Tag

comportamento

Browsing

A sustentabilidade, é a habilidade de sustentar uma ou mais condições exibida por algo ou alguém, é a característica de um processo. Essa termologia é usada para definir o uso dos recursos naturais de maneira continua, visando a renovação do recurso utilizado. É o consumo consciente dos bens oferecidos pela natureza, para suprir as necessidades do ser humano sem agredir o ecossistema e sem afetar a atual e as gerações futuras.

Esse conceito começou a ser desenvolvido na convenção da ONU (Organização das Nações Unidas) sobre o Meio Ambiente Humano realizado em Estocolmo no ano de 1972. Porém o ideal de desenvolvimento sustentável só foi consolidado no evento ECO-92.

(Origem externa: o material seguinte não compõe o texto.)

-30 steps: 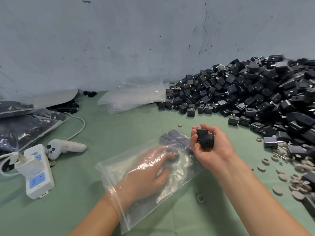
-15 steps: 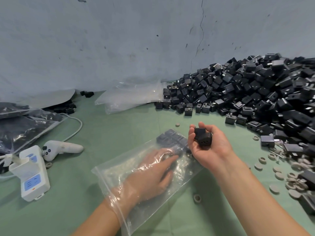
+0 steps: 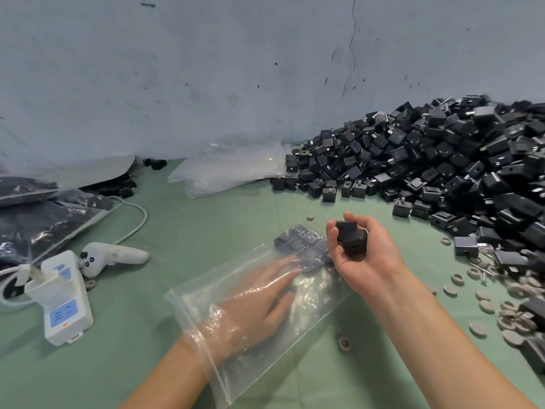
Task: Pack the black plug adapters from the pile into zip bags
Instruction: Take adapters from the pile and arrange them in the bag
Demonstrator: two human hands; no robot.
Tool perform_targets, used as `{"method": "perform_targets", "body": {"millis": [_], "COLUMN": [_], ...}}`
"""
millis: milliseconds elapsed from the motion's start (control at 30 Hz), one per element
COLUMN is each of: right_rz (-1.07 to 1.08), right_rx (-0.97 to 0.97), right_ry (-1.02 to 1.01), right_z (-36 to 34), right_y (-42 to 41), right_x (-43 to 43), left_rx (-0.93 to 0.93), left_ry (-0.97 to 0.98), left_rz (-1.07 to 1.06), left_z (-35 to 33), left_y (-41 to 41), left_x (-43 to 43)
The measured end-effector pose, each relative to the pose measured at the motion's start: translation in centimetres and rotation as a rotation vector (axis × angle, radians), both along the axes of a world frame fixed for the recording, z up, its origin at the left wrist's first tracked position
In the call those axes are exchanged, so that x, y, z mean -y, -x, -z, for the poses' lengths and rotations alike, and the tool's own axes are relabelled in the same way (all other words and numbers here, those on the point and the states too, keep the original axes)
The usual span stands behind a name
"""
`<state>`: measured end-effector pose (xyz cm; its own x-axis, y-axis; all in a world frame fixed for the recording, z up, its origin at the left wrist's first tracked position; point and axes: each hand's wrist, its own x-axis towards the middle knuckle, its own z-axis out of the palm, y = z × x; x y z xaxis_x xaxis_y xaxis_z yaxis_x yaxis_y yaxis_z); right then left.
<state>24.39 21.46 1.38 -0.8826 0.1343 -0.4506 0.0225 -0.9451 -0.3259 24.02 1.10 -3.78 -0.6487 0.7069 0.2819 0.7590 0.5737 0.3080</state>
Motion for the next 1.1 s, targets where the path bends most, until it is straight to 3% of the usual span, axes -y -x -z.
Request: {"method": "perform_targets", "body": {"millis": [133,267,433,567,700,867,1100], "right_rz": [-0.03,-0.163,-0.283,-0.373,-0.471,-0.544,-0.534], "right_rx": [0.011,-0.044,-0.15,-0.244,-0.429,-0.567,-0.684], "right_ry": [-0.079,-0.128,-0.432,-0.64,-0.803,-0.953,-1.195], "right_z": [-0.2,-0.3,0.3,0.4,0.5,0.3,-0.2], "right_y": [-0.2,-0.8,-1.0,-1.4,-2.2,-2.7,-3.7], "right_x": [0.8,1.8,3.6,5.7,7.8,8.3,8.6], "left_rx": [-0.019,0.174,-0.048,-0.003,0.038,-0.165,0.399], "left_ry": [-0.104,-0.21,-0.631,-0.839,-0.794,-0.696,-0.744], "left_rz": [-0.089,-0.386,-0.666,-0.556,-0.45,-0.47,-0.313], "left_z": [-0.2,-1.4,-3.7,-5.9,-7.0,-8.3,-7.1], "left_y": [-0.6,-0.7,-1.8,-3.5,-5.0,-5.4,-5.1], "left_x": [3.6,8.1,10.1,8.0,6.0,6.4,7.1]}}
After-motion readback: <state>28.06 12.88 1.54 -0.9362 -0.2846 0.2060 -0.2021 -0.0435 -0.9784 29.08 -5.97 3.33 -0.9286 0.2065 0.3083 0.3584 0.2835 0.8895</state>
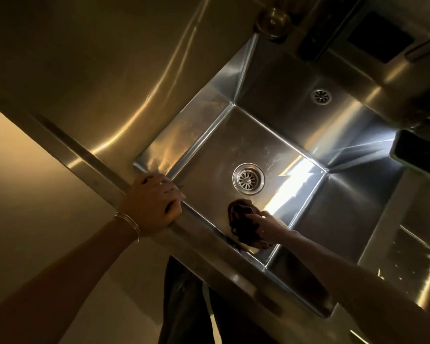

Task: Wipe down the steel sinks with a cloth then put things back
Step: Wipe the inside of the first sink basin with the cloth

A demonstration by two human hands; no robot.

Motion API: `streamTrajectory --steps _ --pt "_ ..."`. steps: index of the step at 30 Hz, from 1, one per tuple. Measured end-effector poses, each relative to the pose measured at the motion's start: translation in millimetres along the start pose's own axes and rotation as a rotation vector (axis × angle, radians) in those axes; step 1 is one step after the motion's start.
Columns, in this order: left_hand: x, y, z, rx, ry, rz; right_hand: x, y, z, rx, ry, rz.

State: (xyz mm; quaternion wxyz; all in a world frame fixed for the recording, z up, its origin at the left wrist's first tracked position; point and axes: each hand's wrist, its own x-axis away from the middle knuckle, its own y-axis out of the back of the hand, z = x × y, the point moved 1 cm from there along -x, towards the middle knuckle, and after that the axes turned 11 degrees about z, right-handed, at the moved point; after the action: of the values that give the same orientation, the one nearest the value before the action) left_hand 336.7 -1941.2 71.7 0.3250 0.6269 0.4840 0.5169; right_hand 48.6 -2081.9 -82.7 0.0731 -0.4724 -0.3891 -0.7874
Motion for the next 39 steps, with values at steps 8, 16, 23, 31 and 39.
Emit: streamTrajectory --steps 8,16,23,31,39 --pt "-29 -3 -5 0.076 0.091 0.264 116 33 47 -0.308 0.027 -0.071" --pt "-132 -43 -66 -0.401 -0.477 0.6 189 -12 26 -0.009 0.029 -0.213" --pt "-181 -141 -127 -0.647 -0.901 0.757 183 34 -31 0.217 0.09 -0.358" --pt "-220 -220 -113 -0.687 -1.092 0.793 174 32 -42 0.109 0.153 -0.41" --pt "-349 -195 -167 -0.388 -0.597 0.54 176 30 -46 0.027 0.131 -0.435"
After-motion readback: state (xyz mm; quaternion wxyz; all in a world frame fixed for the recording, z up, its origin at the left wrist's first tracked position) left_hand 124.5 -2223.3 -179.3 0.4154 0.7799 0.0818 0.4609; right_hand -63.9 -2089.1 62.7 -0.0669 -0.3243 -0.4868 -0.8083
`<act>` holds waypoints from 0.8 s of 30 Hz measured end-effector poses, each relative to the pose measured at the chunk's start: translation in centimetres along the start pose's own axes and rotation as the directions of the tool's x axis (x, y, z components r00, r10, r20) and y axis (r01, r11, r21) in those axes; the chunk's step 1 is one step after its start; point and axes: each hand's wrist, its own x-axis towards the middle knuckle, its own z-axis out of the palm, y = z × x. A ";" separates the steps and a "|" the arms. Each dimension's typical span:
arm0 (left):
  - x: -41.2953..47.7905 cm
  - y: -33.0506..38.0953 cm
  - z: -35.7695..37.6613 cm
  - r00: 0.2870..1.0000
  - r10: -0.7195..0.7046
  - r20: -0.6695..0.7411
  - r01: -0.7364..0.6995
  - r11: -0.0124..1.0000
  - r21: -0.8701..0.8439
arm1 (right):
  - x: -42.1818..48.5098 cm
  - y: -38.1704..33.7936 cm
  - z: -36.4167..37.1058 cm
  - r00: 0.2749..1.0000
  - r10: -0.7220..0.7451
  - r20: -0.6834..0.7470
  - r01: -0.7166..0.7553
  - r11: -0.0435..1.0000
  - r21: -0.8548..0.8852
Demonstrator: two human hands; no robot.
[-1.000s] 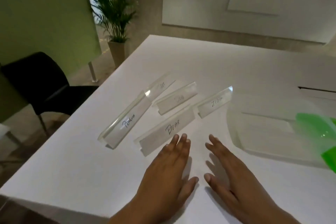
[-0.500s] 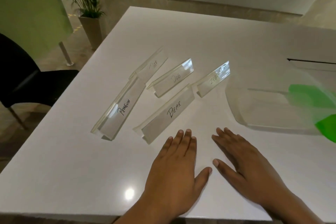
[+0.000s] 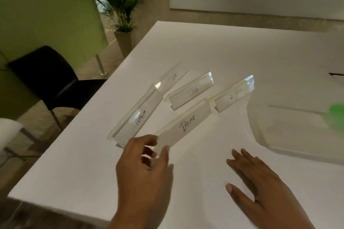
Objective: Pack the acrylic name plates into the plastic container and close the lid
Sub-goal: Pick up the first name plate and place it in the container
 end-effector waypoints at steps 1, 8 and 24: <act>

Baseado nessa visão criaram conceitos correlatos, dentre eles a sustentabilidade como parte da estratégia das organizações, que tem como missão gerar vantagem competitiva para um empreendimento com o propósito socioambiental.

Essa cultura organizacional atende a três requisitos básicos: ser ecologicamente correto, economicamente viável e socialmente justo.

sustentabilidade

Mas e as marcas sustentáveis, como agem, como são percebidas e porque adotaram essa filosofia?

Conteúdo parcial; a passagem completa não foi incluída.